Dataset content ::
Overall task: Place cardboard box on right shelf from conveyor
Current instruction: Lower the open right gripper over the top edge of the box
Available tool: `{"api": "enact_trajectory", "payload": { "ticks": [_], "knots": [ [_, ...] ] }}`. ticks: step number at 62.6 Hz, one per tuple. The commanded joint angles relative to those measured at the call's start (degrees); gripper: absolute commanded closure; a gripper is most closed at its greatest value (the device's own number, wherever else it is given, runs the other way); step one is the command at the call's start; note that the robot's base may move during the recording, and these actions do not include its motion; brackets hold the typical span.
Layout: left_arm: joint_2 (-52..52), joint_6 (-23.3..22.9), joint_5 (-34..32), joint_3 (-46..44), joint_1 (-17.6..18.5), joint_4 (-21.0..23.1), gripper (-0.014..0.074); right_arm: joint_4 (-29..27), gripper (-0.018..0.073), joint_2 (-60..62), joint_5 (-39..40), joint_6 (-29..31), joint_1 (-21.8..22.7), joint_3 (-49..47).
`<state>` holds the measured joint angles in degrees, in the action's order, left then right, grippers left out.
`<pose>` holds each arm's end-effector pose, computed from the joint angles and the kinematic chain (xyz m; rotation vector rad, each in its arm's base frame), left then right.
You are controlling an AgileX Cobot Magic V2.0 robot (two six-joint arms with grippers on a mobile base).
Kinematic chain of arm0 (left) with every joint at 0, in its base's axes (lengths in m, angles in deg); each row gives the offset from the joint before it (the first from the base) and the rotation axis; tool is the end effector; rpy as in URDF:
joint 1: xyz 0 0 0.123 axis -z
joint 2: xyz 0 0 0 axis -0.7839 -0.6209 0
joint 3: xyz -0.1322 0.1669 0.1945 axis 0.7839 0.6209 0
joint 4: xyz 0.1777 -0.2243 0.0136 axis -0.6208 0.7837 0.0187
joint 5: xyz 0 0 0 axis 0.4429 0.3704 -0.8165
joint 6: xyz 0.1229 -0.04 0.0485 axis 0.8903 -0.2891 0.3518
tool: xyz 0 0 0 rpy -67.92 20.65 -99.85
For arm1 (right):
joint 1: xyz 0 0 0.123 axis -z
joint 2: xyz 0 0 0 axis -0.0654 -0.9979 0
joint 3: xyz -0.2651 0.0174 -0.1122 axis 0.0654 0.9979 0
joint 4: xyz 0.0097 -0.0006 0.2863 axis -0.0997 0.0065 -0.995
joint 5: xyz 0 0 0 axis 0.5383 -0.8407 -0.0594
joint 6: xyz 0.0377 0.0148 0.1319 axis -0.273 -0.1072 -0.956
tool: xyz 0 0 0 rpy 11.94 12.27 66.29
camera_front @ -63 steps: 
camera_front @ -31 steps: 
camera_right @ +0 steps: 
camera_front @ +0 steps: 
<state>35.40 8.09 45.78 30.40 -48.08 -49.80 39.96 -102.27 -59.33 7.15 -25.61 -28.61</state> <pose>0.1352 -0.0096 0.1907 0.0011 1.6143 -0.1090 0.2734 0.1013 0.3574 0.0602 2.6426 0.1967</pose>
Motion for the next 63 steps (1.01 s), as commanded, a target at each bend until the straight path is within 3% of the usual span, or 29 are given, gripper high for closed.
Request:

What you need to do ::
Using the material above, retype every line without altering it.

Answer space ::
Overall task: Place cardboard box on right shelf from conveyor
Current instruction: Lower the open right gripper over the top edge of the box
Available tool: `{"api": "enact_trajectory", "payload": { "ticks": [_], "knots": [ [_, ...] ] }}`. ticks: step number at 62.6 Hz, one per tuple. The commanded joint angles relative to those measured at the call's start (degrees); gripper: absolute commanded closure; a gripper is most closed at its greatest value (the device's own number, wherever else it is given, runs the other way); step one is the command at the call's start; note that the robot's base may move during the recording, and these actions do not include its motion; brackets hold the typical span.
Layout: left_arm: joint_2 (-52..52), joint_6 (-23.3..22.9), joint_5 (-34..32), joint_3 (-46..44), joint_1 (-17.6..18.5), joint_4 (-21.0..23.1), gripper (-0.014..0.074); right_arm: joint_4 (-29..27), gripper (-0.018..0.073), joint_2 (-60..62), joint_5 (-39..40), joint_6 (-29..31), joint_1 (-21.8..22.7), joint_3 (-49..47).
`<state>` holds the measured joint angles in degrees, in the action's order, left then right, grippers left out.
`<pose>` holds each arm's end-effector pose, computed from the joint angles and the kinematic chain (xyz m; rotation vector rad, each in its arm's base frame), left then right.
You are controlling an AgileX Cobot Magic V2.0 robot (two six-joint arms with grippers on a mobile base).
Kinematic chain of arm0 (left) with every joint at 0, in its base's axes (lengths in m, angles in deg); each row gives the offset from the joint before it (the first from the base) and the rotation axis; tool is the end effector; rpy as in URDF:
joint 1: xyz 0 0 0.123 axis -z
joint 2: xyz 0 0 0 axis -0.7839 -0.6209 0
joint 3: xyz -0.1322 0.1669 0.1945 axis 0.7839 0.6209 0
joint 4: xyz 0.1777 -0.2243 0.0136 axis -0.6208 0.7837 0.0187
joint 5: xyz 0 0 0 axis 0.4429 0.3704 -0.8165
joint 6: xyz 0.1229 -0.04 0.0485 axis 0.8903 -0.2891 0.3518
tool: xyz 0 0 0 rpy -67.92 20.65 -99.85
For arm1 (right):
joint 1: xyz 0 0 0.123 axis -z
joint 2: xyz 0 0 0 axis -0.0654 -0.9979 0
joint 3: xyz -0.2651 0.0174 -0.1122 axis 0.0654 0.9979 0
joint 4: xyz 0.0097 -0.0006 0.2863 axis -0.0997 0.0065 -0.995
joint 5: xyz 0 0 0 axis 0.5383 -0.8407 -0.0594
joint 6: xyz 0.0377 0.0148 0.1319 axis -0.273 -0.1072 -0.956
tool: xyz 0 0 0 rpy 11.94 12.27 66.29
camera_front @ -63 steps: 
camera_front @ -31 steps: 
camera_right @ +0 steps: 
camera_front @ +0 steps: 
<state>35.40 8.09 45.78 30.40 -48.08 -49.80 39.96 -102.27 -59.33 7.15 -25.61 -28.61</state> <pose>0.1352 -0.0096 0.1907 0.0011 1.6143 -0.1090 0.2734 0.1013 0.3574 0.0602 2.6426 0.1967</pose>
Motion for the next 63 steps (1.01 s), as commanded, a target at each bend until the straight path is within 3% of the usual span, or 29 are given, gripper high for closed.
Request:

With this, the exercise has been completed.